INTERVIEWAffaire Grégory: «Il n’y a pas 36 hypothèses possibles»

Affaire Grégory: «Il n’y a pas 36 hypothèses possibles», estime l'un des premiers enquêteurs

INTERVIEWEtienne Sesmat a été l’un des premiers gendarmes à diriger l’enquête sur la mort de Grégory Villemin, 4 ans, tué en 1984…
Thibaut Chevillard

Propos recueillis par Thibaut Chevillard

En 1984, Etienne Sesmat était un jeune capitaine de gendarmerie. Il a été l’un des premiers enquêteurs à travailler sur l’affaire Grégory avant d’être dessaisi au profit de la police judiciaire. Trente-deux ans après les faits, il reste persuadé de l’innocence de Christine Villemin et porte ses soupçons sur Bernard Laroche, qui pourrait selon lui avoir des complices. Aujourd’hui, il a quitté la gendarmerie et est devenu directeur de la sûreté à la Régie des transports métropolitains, à Marseille. Auteur en 2006 du livre Les deux affaires Grégory, il revient pour 20 Minutes sur les derniers rebondissements de l’affaire.

Que vous inspirent les derniers rebondissements de l’affaire Grégory ?

Je suis satisfait que la justice se montre opiniâtre et déterminée à chercher la vérité dans la mesure du possible. Je suis satisfait de voir que les enquêteurs ont de nouveaux outils et de nouveaux éléments pour avancer. Ça se traduit par des gardes à vue, peut-être même des mises en examen. J’espère que tout ça va amener des gens à parler, que les langues vont enfin se délier.

L’attention de la justice se focalise sur Marcel et Jacqueline Jacob. Cela vous étonne-t-il ?

Non, pas du tout. Ce sont des gens qui sont géographiquement et socialement très proches du sujet, dans le village d’Aumontzey. Ce sont des personnes qui étaient très proches d’une personne qui a été mise en cause dans l’affaire [Bernard Laroche, le cousin de Jean-Marie Villemin que ce dernier a tué].
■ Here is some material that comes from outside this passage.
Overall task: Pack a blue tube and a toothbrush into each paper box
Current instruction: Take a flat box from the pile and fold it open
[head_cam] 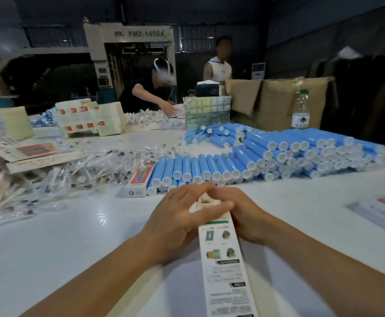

Pourquoi l’affaire n’a-t-elle toujours pas été élucidée, 32 ans après les faits ?

La justice a longuement travaillé sur cette affaire. Des magistrats dijonnais de haut niveau ont repris, pendant quatre ans, le travail bâclé par le juge Lambert à Epinal. Ils ont rendu un arrêt en février 1993 qui dit deux choses : premièrement, que Christine Villemin est innocente. Deuxièmement, qu’il existe à l’encontre de Bernard Laroche des charges très sérieuses. C’est la position de la justice et elle n’a jamais été contredite. Le problème, c’est que le principal mis en cause est mort, l’action publique est éteinte. Maintenant, si on trouve des complices, ça permettra peut-être d’en savoir plus.

« « Peut-être qu’on connaît déjà une partie de la vérité. Le dossier n’est pas vide, il est même très consistant » »

Est-ce que, selon vous, il sera possible de connaître un jour la vérité ?

Peut-être qu’on en connaît déjà une partie. Le dossier n’est pas vide, il est même très consistant. Il n’y a pas 36 hypothèses possibles. Il y en a eu seulement deux. La première, c’est la culpabilité de la mère. Mais la justice l’a complètement écartée. Et la seconde, c’est la piste que j’évoquais précédemment. Au bout de neuf ans, la justice avait conforté ce qu’on avait trouvé au bout de trois semaines.

Si c’était à refaire, travailleriez-vous différemment ?

L’affaire Grégory, c’est l’affaire Lambert. C’est essentiellement l’histoire d’un jeune juge d’instruction, préférant travailler avec les journalistes qu’avec les enquêteurs. Il a commis un nombre incalculable d’erreurs de procédures. Nous connaissions la faiblesse professionnelle de ce magistrat. Mais nous n’avons pas été suffisamment rigoureux pour exiger de lui une relation plus professionnelle. C’est le gros reproche qu’on peut se faire. Si on n’avait pas eu affaire à lui, l’affaire Grégory, on n’en parlerait plus aujourd’hui.

Vous avez écrit un livre sur l’affaire en 2006. Pourquoi était-ce important pour vous de livrer votre vérité ?

Les gens, pendant longtemps, ont raconté n’importe quoi sur cette affaire. La presse a beaucoup dit qu’on ne saurait jamais rien à cause des gendarmes qui avaient bâclé le travail au départ, notamment parce qu’ils étaient commandés par un jeune capitaine. La vérité est toute autre. J’ai voulu remettre les pendules à l’heure en expliquant comment on avait travaillé, ce qui avait été fait. Je l’ai fait pour rétablir mon honneur et celui de tous les gendarmes qui avaient travaillé sur l’affaire.